Dans les années 1930, il y eût une tentative de créer une île à guano à Sandwich Harbour.. Des pompes venues de Hollande acheminèrent des milliers de tonnes de sable au centre du lagon ; mais le sable ne manque pas dans le coin, des millions de tonnes, il en revenait toujours : les marées sont un phénomène immuable capable de venir à bout de n’importe quelle entreprise humaine. L’entreprise fût ruinée avant même d’avoir commencé : les chacals parvenaient à passer à marée basse, ils se rendaient sur l’îlot aux oiseaux, et ceux-ci ne s’estimant pas en sécurité, ne s’y installèrent jamais vraiment…

La nature a repris ses droits, les hommes sont partis - en laissant, comme d’habitude, quelques traces de leurs activités passées -, et les oiseaux, les phoques et les chacals sont restés. Les méduses aussi. Ce sont elles que nous découvrons en premier en débarquant au pied de ces immenses dunes. D’incroyables méduses aux couleurs rouges, étendues sur le sable, abandonnées par l’eau le temps d’une marée.

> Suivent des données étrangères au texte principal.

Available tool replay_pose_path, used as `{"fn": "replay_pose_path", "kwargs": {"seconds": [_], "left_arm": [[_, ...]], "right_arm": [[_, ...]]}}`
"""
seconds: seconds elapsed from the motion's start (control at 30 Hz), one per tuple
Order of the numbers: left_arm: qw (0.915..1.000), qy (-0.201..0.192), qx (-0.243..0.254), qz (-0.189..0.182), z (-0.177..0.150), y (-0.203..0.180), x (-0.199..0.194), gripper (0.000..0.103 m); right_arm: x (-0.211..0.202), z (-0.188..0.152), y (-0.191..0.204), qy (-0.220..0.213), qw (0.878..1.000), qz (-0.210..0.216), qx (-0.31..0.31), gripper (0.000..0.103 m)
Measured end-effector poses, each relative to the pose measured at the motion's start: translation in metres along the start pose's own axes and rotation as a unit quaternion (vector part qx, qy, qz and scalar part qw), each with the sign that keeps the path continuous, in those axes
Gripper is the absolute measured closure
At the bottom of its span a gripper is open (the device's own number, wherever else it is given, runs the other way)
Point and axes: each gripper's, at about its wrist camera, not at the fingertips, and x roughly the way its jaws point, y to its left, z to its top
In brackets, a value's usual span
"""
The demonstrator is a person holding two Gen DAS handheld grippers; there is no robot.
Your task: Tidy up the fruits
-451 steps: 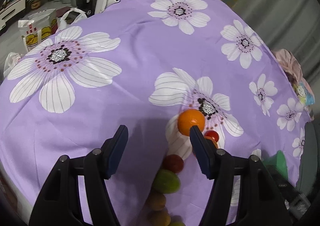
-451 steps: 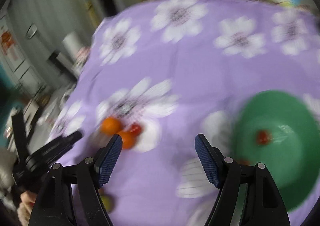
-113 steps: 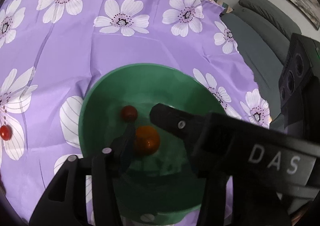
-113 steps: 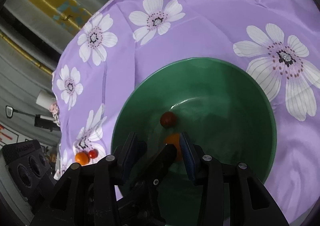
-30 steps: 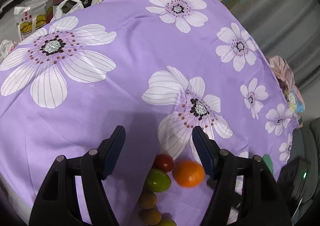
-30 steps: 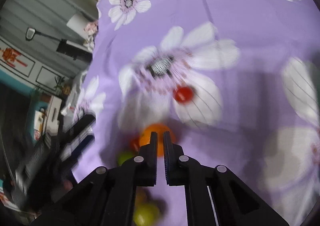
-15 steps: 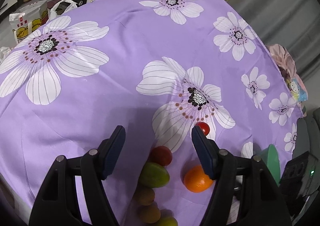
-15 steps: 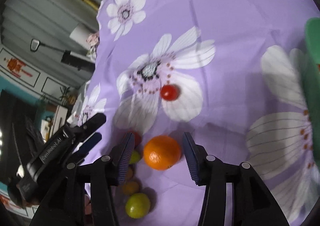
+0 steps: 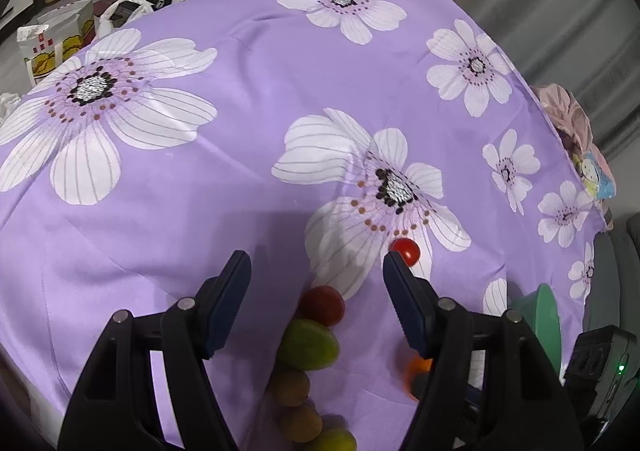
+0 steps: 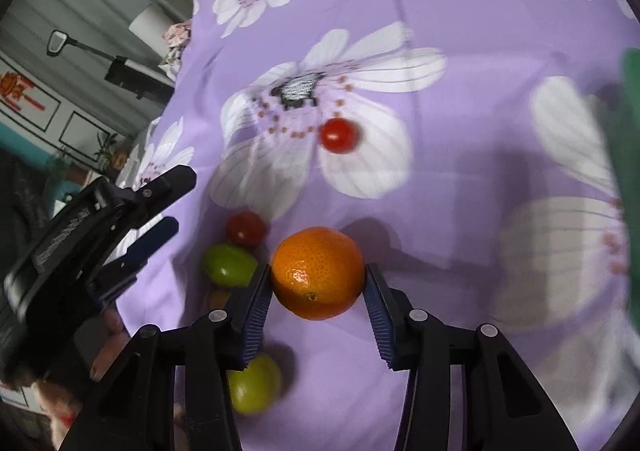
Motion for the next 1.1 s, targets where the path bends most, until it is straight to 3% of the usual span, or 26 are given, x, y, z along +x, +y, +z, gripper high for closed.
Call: {"fn": "replay_pose_path", "kwargs": {"seconds": [0.1, 0.17, 0.33, 0.67, 0.9, 1.1], "left_arm": [[0.9999, 0.006, 0.013, 0.000, -0.004, -0.007, 0.003, 0.035], [0.9997, 0.010, 0.023, 0.001, -0.007, -0.012, 0.006, 0.035], [0.9991, 0.012, 0.039, 0.008, -0.012, -0.018, 0.009, 0.035], [0.9980, 0.007, 0.060, 0.021, -0.017, -0.026, 0.010, 0.035], [0.9958, 0.022, 0.082, -0.035, -0.025, -0.043, 0.006, 0.035], [0.9880, 0.047, 0.136, -0.055, -0.045, -0.071, 0.011, 0.040]], "right_arm": [[-0.001, 0.001, -0.012, 0.012, 1.000, -0.011, -0.005, 0.056], [0.008, 0.002, -0.018, 0.027, 0.999, -0.040, -0.012, 0.056], [0.013, 0.004, -0.022, 0.025, 0.999, -0.035, -0.004, 0.056], [-0.014, 0.010, -0.032, -0.017, 1.000, -0.007, 0.025, 0.055], [-0.044, 0.013, -0.041, -0.088, 0.995, 0.023, 0.045, 0.055], [-0.045, 0.017, -0.045, -0.102, 0.991, 0.053, 0.067, 0.055]]}}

Les enfants foncent vers les dunes avec leur wake, ils comptent y faire des glissades, mais il faudra auparavant les escalader, ce qui représente un bel exercice physique. On se hisse de 50 cm, on redescend de 30 cm, on a donc progressé de 20 cm, et on recommence…

Nous les laissons à leurs jeux d’ados, et Barbara et moi, qui aimons bien marcher, filons vers les herbes hautes et les petits bosquets de verdure rabougris que l’on aperçoit au loin, logés au creux des dunes en bordure de lagune.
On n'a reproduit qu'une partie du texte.